= Cryptographic nonce =

Single-use value in secure communications

Typical client–server communication during a nonce-based authentication process including both a server nonce and a client nonce

In cryptography, a nonce is an arbitrary number that can be used just once in a cryptographic communication. It is often a random or pseudo-random number issued in an authentication protocol to ensure that each communication session is unique, and therefore that old communications cannot be reused in replay attacks. Nonces can also be useful as initialization vectors and in cryptographic hash functions.

== Definition ==
A nonce is an arbitrary number used only once in a cryptographic communication, in the spirit of a nonce word. They are often random or pseudo-random numbers. Many nonces also include a timestamp to ensure exact timeliness, though this requires clock synchronisation between organisations. The addition of a client nonce ("cnonce") helps to improve the security in some ways as implemented in digest access authentication. To ensure that a nonce is used only once, it should be time-variant (including a suitably fine-grained timestamp in its value), or generated with enough random bits to ensure an insignificantly low chance of repeating a previously generated value. Some authors define pseudo-randomness (or unpredictability) as a requirement for a nonce.

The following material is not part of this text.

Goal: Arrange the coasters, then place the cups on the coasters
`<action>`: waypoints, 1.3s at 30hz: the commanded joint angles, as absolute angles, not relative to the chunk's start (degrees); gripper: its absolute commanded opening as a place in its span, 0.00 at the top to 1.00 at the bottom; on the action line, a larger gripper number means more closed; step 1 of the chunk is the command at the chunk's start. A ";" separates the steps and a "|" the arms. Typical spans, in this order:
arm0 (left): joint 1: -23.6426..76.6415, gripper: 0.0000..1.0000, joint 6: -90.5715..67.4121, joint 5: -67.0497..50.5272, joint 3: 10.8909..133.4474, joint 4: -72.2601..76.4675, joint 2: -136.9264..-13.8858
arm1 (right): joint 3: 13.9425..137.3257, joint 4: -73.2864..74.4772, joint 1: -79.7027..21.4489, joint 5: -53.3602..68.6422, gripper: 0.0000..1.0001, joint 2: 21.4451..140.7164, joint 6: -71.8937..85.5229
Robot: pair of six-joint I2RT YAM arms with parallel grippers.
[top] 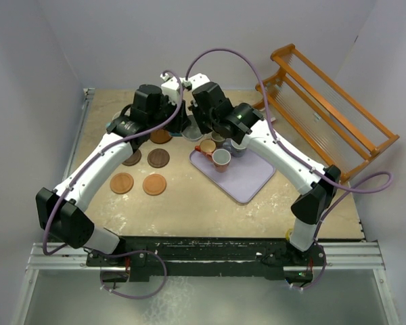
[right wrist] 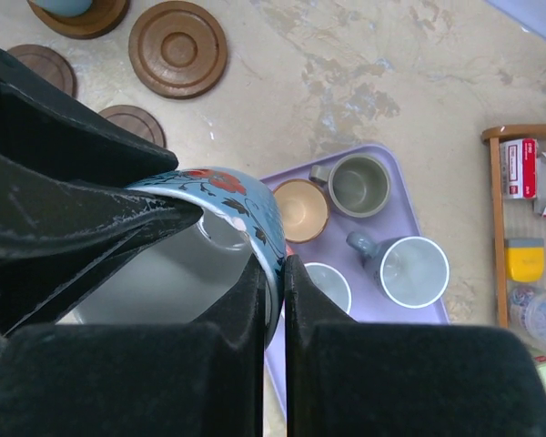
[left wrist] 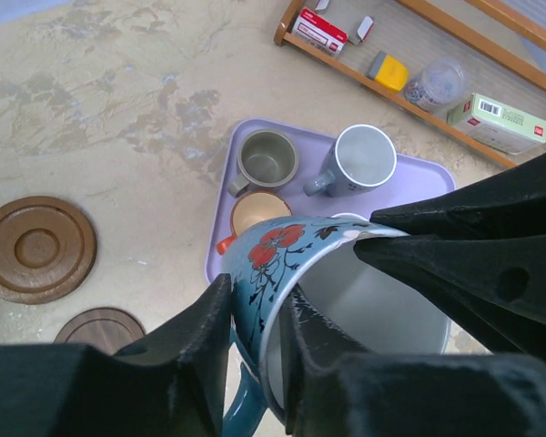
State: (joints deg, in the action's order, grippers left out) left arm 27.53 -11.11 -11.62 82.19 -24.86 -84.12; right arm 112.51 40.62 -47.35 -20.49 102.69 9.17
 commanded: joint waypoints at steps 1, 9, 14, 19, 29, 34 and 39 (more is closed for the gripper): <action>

Nonce is a word dating back to Middle English for something only used once or temporarily (often with the construction "for the nonce"). It descends from the construction "then anes" ("the one [purpose]"). A false etymology claiming it to stand for "number used once" or similar is incorrect.

== Usage ==

=== Authentication ===
Authentication protocols may use nonces to ensure that old communications cannot be reused in replay attacks. For instance, nonces are used in HTTP digest access authentication to calculate an MD5 digest of the password. The nonces are different each time the 401 authentication challenge response code is presented, thus making replay attacks virtually impossible. The scenario of ordering products over the Internet can provide an example of the usefulness of nonces in replay attacks. An attacker could take the encrypted information and—without needing to decrypt—could continue to send a particular order to the supplier, thereby ordering products over and over again under the same name and purchase information. The nonce is used to give 'originality' to a given message so that if the company receives any other orders from the same person with the same nonce, it will discard those as invalid orders.

A nonce may be used to ensure security for a stream cipher. Where the same key is used for more than one message and then a different nonce is used to ensure that the keystream is different for different messages encrypted with that key; often the message number is used.

Secret nonce values are used by the Lamport signature scheme as a signer-side secret which can be selectively revealed for comparison to public hashes for signature creation and verification.

=== Hashing ===
Nonces are used in proof-of-work systems to vary the input to a cryptographic hash function so as to obtain a hash for a certain input that fulfils certain arbitrary conditions. In doing so, it becomes far more difficult to create a "desirable" hash than to verify it, shifting the burden of work onto one side of a transaction or system. For example, proof of work, using hash functions, was considered as a means to combat email spam by forcing email senders to find a hash value for the email (which included a timestamp to prevent pre-computation of useful hashes for later use) that had an arbitrary number of leading zeroes, by hashing the same input with a large number of values until a "desirable" hash was obtained.

Similarly, the Bitcoin blockchain hashing algorithm can be tuned to an arbitrary difficulty by changing the required minimum/maximum value of the hash so that the number of bitcoins awarded for new blocks does not increase linearly with increased network computation power as new users join. This is likewise achieved by forcing Bitcoin miners to add nonce values to the value being hashed to change the hash algorithm output. As cryptographic hash algorithms cannot easily be predicted based on their inputs, this makes the act of blockchain hashing and the possibility of being awarded bitcoins something of a lottery, where the first "miner" to find a nonce that delivers a desirable hash is awarded bitcoins.